Ultrasound-assisted synthesis and structure elucidation of novel quinoline-pyrazolo[1,5-a]pyrimidine hybrids for anti-malarial potential against drug-sensitive and drug-resistant malaria parasites and molecular docking

Novel (E)-3-(dimethylamino)-1-(quinolin-3-yl)prop-2-en-1-one and (E)-3-(dimethylamino)-1-(quinolin-3-yl)but-2-en-1-one (2) were synthesized in excellent yields by reacting 3-acetylquinoline with DMF-DMA and DMA-DMA respectively. Subsequently, 2 were used as the precursors for the synthesis of 3-(pyrazolo[1,5-a]pyrimidin-7-yl)quinolines and 3-(5-methylpyrazolo[1,5-a]pyrimidin-7-yl)quinolines (4). All the synthesized compounds were subjected to structure elucidation and evaluated for their antiparasitic potential with special reference to their anti-malarial properties. The in-vitro studies of the synthesized compounds revealed moderate anti-malarial efficacy for compounds 4b, 4c, 4d, 4k, 4l and 4m. Compounds 4g and 4i showed highest activity displaying IC₅₀ values of 2.10 and 2.77 \(\mu\)M, respectively, for the chloroquine-sensitive strain of P. falciparum, and 4.26 and 2.87 \(\mu\)M, respectively, for the chloroquine-resistant strain. The in-vitro cytotoxicity of the compounds showed CC₅₀ as >500 µM and thus, found to be safe.
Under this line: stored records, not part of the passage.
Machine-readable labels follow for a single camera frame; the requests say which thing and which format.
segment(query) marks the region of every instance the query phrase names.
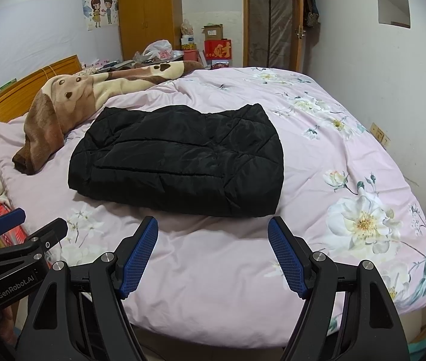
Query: bed
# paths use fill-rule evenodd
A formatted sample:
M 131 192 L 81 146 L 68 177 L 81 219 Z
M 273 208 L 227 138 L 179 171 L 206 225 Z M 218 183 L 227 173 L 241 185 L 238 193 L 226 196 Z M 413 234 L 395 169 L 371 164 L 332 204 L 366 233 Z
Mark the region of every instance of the bed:
M 276 215 L 314 251 L 349 264 L 372 260 L 399 313 L 424 307 L 426 220 L 418 201 L 380 144 L 311 78 L 262 68 L 195 71 L 105 106 L 149 111 L 186 104 L 208 113 L 253 103 L 262 105 L 283 146 Z M 12 206 L 26 212 L 25 231 L 66 219 L 68 235 L 50 260 L 77 265 L 114 250 L 153 215 L 158 242 L 124 302 L 133 324 L 214 346 L 286 345 L 303 301 L 289 290 L 269 245 L 270 217 L 171 214 L 94 201 L 68 188 L 71 154 L 98 114 L 71 131 L 33 176 L 20 174 L 11 160 L 24 144 L 25 117 L 0 122 L 0 175 Z M 339 294 L 330 333 L 339 328 L 342 305 Z

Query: black clamp
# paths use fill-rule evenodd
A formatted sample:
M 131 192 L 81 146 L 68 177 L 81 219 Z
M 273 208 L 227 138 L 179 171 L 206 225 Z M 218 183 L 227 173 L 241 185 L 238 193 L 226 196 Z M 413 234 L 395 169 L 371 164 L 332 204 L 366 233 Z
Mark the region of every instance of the black clamp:
M 147 361 L 121 300 L 136 290 L 157 238 L 158 222 L 146 217 L 115 252 L 91 264 L 55 262 L 28 314 L 16 360 L 41 354 L 45 361 Z M 92 310 L 80 292 L 91 292 Z
M 290 289 L 305 300 L 281 361 L 408 361 L 408 345 L 375 265 L 335 263 L 293 236 L 281 217 L 268 224 L 268 238 Z M 336 292 L 345 292 L 340 331 L 332 354 L 323 351 Z
M 25 212 L 15 209 L 0 217 L 0 235 L 22 224 Z M 30 294 L 49 271 L 45 252 L 66 236 L 66 222 L 57 218 L 20 245 L 0 248 L 0 310 Z

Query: red box
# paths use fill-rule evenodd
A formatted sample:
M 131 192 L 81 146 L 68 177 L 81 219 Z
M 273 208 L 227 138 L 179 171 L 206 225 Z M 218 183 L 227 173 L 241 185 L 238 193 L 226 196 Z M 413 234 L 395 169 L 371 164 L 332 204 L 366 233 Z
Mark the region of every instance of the red box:
M 205 41 L 205 58 L 207 60 L 230 60 L 231 40 Z

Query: cartoon couple sticker
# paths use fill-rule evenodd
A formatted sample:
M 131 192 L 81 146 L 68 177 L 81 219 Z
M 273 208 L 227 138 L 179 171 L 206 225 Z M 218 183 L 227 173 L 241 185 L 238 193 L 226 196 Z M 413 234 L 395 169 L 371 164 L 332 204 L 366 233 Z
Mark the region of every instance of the cartoon couple sticker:
M 108 24 L 111 24 L 111 6 L 113 5 L 113 0 L 104 0 L 106 6 L 106 15 L 108 16 Z M 91 8 L 93 8 L 93 21 L 95 22 L 95 27 L 101 28 L 101 16 L 104 16 L 104 13 L 101 13 L 99 10 L 101 8 L 101 0 L 91 0 Z

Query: shelf clutter
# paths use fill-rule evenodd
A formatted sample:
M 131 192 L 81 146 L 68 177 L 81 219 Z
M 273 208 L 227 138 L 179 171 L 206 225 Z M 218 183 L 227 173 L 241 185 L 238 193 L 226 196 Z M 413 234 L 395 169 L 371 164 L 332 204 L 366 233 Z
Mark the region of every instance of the shelf clutter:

Molecular docking of the novel series of ligand 4a–4n against the target protein P. falciparum PfLDH enzyme target (PDB ID 1LDG) revealed good binding energies ranging from –8.06 to –11.02 kcal/mol with low inhibition constants summed up as 1.04, 473.55, 352.51, 290.9, 437.86, 1.23, 41.18, 26.81, 162.76, 300.38, 70.2, 29.84, 4.14, 8.4 µM, respectively. The lower the inhibition constant (µM), the greater is the binding affinity and lower the medication required to inhibit the activity of the target receptor.

Graphical abstract

(E)-3-(dimethylamino)-1-(quinolin-3-yl)but-2-en-1-one with 3-aminopyrazole under ultrasonic irradiation in aqueous medium yielded novel 3-(pyrazolo[1,5-a]pyrimidin-7-yl)quinolines and 3-(5-methylpyrazolo[1,5-a]pyrimidin-7-yl)quinolines. Antimalarial studies against Pf3D7 strain resulted in moderate activity with compound 4g showing highest activity. Molecular docking analysis of the compounds reveals the potentiality of the series to serve as antimalarial agents against CQ-sensitive (Pf3D7) and multi-drug-resistant (PfK1).